> **Task details**:
Below are entries. Reproduce exactly the lines between the line holding "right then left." and the line holding "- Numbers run", inclusive, and only those.

[Records for the exercise Boundary: Start]

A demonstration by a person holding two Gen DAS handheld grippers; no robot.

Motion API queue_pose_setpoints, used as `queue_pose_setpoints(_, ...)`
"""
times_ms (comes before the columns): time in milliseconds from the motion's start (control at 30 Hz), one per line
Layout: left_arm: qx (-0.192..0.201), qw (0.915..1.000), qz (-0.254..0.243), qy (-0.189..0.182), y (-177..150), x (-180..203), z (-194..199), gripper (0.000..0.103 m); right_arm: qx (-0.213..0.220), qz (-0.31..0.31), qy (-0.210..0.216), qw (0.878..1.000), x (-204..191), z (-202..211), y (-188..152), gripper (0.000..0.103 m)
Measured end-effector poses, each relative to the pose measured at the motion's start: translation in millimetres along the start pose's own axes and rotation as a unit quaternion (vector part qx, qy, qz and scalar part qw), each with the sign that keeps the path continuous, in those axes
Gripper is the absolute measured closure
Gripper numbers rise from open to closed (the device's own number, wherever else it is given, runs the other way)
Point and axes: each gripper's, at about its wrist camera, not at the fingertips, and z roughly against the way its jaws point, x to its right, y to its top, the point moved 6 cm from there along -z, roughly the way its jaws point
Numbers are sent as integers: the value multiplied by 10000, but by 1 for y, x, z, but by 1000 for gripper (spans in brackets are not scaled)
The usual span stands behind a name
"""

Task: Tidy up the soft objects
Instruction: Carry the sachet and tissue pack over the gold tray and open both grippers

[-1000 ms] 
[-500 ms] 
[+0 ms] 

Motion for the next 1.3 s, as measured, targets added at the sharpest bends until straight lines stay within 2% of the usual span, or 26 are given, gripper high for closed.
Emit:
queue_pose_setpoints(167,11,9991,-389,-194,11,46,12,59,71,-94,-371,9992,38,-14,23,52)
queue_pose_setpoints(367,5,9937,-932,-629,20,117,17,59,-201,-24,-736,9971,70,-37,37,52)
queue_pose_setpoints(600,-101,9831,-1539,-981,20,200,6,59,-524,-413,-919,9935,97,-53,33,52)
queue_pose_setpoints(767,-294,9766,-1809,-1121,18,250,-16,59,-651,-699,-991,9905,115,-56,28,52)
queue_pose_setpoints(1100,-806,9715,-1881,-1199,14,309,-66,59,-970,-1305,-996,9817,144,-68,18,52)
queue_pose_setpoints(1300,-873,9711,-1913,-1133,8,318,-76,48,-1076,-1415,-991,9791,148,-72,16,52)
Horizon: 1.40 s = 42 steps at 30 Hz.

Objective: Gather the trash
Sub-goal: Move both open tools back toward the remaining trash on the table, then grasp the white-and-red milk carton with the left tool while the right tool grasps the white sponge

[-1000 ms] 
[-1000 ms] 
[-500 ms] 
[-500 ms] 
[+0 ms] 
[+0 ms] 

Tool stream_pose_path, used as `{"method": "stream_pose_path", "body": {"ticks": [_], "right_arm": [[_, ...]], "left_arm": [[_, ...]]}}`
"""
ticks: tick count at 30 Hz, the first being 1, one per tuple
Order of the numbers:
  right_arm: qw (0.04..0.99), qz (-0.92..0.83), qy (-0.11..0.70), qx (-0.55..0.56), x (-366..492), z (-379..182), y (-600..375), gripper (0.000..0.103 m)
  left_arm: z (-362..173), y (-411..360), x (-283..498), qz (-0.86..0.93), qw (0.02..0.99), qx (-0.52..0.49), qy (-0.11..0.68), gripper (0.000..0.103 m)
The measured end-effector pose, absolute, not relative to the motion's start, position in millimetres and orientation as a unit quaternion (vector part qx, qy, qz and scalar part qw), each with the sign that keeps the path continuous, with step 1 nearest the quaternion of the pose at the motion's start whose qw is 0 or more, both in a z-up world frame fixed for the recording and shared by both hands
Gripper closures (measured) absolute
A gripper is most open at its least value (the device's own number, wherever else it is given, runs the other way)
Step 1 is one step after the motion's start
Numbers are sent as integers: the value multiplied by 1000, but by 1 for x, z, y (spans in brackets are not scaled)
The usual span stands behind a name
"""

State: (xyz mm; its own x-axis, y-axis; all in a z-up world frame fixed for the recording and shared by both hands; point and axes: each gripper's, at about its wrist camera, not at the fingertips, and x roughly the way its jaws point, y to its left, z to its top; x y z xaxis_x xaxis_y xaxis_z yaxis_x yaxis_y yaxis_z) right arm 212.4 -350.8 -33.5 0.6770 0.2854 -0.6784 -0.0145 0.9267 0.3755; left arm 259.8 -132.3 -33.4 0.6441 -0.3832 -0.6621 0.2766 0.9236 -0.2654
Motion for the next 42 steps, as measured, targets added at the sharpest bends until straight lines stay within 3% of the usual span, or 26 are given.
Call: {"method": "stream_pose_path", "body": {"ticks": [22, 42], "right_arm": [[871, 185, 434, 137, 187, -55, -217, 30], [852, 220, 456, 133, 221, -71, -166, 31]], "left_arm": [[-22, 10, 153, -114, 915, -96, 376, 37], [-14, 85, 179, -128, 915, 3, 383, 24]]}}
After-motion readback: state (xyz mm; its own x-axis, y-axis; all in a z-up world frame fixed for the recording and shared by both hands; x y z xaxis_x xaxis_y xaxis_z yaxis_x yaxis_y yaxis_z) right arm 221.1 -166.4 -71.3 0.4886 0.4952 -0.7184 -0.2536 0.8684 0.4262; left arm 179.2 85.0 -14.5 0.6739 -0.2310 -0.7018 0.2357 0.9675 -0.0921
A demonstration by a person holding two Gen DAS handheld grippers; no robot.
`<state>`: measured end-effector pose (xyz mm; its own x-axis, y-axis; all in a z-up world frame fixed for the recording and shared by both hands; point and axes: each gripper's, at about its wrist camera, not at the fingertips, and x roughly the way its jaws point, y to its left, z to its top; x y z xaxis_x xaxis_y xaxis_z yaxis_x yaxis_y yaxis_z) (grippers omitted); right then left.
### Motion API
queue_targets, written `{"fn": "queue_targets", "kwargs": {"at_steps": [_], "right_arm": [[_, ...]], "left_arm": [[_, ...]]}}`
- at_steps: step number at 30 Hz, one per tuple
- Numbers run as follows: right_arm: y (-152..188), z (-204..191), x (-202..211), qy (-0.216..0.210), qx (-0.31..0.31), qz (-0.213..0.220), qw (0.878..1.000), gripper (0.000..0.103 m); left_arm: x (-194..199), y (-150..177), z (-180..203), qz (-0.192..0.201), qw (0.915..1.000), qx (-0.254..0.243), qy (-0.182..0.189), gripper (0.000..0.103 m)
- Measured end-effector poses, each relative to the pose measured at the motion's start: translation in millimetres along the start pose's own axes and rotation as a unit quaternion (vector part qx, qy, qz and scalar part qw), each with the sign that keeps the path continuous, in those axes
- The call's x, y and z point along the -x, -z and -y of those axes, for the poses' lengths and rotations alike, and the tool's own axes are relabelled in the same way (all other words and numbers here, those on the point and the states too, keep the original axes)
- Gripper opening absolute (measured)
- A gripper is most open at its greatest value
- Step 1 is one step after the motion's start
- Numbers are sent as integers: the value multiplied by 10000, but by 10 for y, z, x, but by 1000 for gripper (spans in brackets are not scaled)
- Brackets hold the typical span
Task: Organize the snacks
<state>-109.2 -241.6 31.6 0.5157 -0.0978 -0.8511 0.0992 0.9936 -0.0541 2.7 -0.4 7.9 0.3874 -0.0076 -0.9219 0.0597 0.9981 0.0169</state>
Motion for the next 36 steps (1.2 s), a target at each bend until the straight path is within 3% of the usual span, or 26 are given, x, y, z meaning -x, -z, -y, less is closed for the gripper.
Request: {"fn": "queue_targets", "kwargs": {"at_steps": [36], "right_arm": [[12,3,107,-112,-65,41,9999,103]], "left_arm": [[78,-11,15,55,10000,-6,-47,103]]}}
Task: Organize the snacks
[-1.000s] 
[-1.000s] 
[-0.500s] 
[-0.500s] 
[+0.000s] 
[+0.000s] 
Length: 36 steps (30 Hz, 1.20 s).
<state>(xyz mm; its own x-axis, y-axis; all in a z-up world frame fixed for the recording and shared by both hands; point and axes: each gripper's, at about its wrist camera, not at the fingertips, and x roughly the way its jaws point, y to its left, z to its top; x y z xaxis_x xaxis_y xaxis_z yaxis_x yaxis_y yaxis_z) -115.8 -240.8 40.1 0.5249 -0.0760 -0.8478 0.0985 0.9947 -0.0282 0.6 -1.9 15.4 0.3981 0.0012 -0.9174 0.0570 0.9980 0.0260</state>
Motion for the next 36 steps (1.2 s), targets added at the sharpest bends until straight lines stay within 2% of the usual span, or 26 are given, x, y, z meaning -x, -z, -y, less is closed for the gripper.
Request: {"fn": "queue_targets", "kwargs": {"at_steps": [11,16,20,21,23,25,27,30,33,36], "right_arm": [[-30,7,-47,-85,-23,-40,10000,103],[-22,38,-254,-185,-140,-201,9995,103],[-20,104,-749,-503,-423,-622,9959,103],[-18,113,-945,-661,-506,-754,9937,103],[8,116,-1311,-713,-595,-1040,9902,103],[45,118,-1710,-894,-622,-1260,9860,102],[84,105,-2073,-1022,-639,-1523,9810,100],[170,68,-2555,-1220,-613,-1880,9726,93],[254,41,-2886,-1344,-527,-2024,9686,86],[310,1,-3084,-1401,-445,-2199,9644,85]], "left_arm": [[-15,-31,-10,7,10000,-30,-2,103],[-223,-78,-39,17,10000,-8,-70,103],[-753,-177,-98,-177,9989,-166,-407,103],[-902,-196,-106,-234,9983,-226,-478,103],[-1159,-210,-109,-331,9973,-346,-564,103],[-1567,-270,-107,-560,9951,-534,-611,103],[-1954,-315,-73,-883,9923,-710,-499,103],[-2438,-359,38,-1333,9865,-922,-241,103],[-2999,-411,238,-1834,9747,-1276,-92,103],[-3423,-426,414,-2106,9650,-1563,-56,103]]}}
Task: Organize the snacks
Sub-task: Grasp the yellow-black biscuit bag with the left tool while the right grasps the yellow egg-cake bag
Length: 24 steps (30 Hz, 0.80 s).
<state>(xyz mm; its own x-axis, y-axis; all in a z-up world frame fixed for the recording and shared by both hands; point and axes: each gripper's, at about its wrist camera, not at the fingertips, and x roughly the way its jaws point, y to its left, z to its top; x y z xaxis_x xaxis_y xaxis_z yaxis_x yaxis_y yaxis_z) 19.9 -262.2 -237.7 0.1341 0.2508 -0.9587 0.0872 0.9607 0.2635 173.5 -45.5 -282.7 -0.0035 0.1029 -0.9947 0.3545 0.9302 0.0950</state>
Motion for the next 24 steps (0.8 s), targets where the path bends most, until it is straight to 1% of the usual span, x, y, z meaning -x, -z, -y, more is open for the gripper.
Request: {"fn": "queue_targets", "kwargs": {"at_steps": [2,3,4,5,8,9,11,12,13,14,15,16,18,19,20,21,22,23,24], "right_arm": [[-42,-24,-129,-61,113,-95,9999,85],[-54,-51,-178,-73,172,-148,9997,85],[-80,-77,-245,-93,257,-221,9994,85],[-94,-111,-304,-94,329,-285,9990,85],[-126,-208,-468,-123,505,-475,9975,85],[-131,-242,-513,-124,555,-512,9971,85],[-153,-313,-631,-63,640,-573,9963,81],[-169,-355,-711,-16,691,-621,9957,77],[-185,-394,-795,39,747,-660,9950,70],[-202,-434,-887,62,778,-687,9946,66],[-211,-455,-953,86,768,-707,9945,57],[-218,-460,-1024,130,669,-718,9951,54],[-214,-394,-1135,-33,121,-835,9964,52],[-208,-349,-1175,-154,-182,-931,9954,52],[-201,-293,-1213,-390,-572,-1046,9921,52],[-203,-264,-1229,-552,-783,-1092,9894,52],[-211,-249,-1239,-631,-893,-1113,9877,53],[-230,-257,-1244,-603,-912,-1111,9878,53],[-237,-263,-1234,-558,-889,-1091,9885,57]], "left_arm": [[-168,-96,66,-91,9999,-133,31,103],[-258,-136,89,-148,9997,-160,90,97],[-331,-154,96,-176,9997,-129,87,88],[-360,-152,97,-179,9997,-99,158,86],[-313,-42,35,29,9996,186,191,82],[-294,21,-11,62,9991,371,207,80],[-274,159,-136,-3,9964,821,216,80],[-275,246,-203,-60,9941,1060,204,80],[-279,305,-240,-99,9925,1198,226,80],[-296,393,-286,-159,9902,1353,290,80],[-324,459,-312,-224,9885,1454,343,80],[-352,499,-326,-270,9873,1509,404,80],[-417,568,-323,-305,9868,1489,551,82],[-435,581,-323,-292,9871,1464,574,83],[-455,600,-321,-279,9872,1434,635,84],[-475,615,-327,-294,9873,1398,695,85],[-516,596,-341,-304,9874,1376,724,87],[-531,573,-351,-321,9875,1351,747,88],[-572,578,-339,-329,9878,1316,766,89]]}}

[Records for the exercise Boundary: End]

> **Response to this task**:
`<state>`: measured end-effector pose (xyz mm; its own x-axis, y-axis; all in a z-up world frame fixed for the recording and shared by both hands; point and axes: each gripper's, at about its wrist camera, not at the fingertips, and x roughly the way its jaws point, y to its left, z to its top; x y z xaxis_x xaxis_y xaxis_z yaxis_x yaxis_y yaxis_z) (grippers omitted); right then left.
### Motion API
queue_targets, written `{"fn": "queue_targets", "kwargs": {"at_steps": [_], "right_arm": [[_, ...]], "left_arm": [[_, ...]]}}`
- at_steps: step number at 30 Hz, one per tuple
- Numbers run as follows: right_arm: y (-152..188), z (-204..191), x (-202..211), qy (-0.216..0.210), qx (-0.31..0.31), qz (-0.213..0.220), qw (0.878..1.000), gripper (0.000..0.103 m); left_arm: x (-194..199), y (-150..177), z (-180..203), qz (-0.192..0.201), qw (0.915..1.000), qx (-0.254..0.243), qy (-0.182..0.189), gripper (0.000..0.103 m)

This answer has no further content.